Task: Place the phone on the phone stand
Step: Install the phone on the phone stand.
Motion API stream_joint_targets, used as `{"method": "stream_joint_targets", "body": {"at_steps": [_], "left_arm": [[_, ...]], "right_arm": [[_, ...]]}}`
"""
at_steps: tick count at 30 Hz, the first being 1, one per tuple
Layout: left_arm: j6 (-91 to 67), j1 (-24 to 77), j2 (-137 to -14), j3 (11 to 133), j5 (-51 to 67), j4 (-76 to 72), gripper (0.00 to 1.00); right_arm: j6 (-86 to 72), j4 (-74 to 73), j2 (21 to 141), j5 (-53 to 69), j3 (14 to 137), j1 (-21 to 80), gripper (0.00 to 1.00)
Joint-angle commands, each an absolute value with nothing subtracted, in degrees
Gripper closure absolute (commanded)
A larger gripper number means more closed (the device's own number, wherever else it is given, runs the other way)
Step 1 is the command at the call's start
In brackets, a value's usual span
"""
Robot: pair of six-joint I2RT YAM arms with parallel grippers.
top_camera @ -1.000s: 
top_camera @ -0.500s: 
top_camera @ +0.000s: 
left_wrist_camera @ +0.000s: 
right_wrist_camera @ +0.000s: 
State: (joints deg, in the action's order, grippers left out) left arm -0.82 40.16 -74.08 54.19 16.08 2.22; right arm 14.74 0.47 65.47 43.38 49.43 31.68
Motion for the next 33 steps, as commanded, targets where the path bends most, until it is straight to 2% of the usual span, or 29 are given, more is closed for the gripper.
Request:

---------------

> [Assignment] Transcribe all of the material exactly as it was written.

> [Response to the exercise]
Task: Place the phone on the phone stand
Step: Install the phone on the phone stand.
Motion API stream_joint_targets, used as `{"method": "stream_joint_targets", "body": {"at_steps": [_], "left_arm": [[_, ...]], "right_arm": [[_, ...]]}}`
"""
at_steps: tick count at 30 Hz, the first being 1, one per tuple
Layout: left_arm: j6 (-91 to 67), j1 (-24 to 77), j2 (-137 to -14), j3 (11 to 133), j5 (-51 to 67), j4 (-76 to 72), gripper (0.00 to 1.00); right_arm: j6 (-86 to 72), j4 (-74 to 73), j2 (21 to 141), j5 (-53 to 69), j3 (14 to 137), j1 (-21 to 80), gripper (0.00 to 1.00)
Joint-angle commands, each an absolute value with nothing subtracted, in degrees
Gripper closure absolute (commanded)
A larger gripper number means more closed (the device's own number, wherever else it is given, runs the other way)
Step 1 is the command at the call's start
In brackets, a value's usual span
"""
Robot: pair of six-joint I2RT YAM arms with parallel grippers.
top_camera @ -1.000s: 
top_camera @ -0.500s: 
top_camera @ +0.000s: 
left_wrist_camera @ +0.000s: 
right_wrist_camera @ +0.000s: 
State: (joints deg, in the action's order, grippers left out) left arm -0.82 40.16 -74.08 54.19 16.08 2.22; right arm 14.74 0.47 65.47 43.38 49.43 31.68
Motion for the next 33 steps, as commanded, targets where the path bends most, until it is straight to 2% of the usual span, or 29 are given, more is closed for the gripper.
Request:

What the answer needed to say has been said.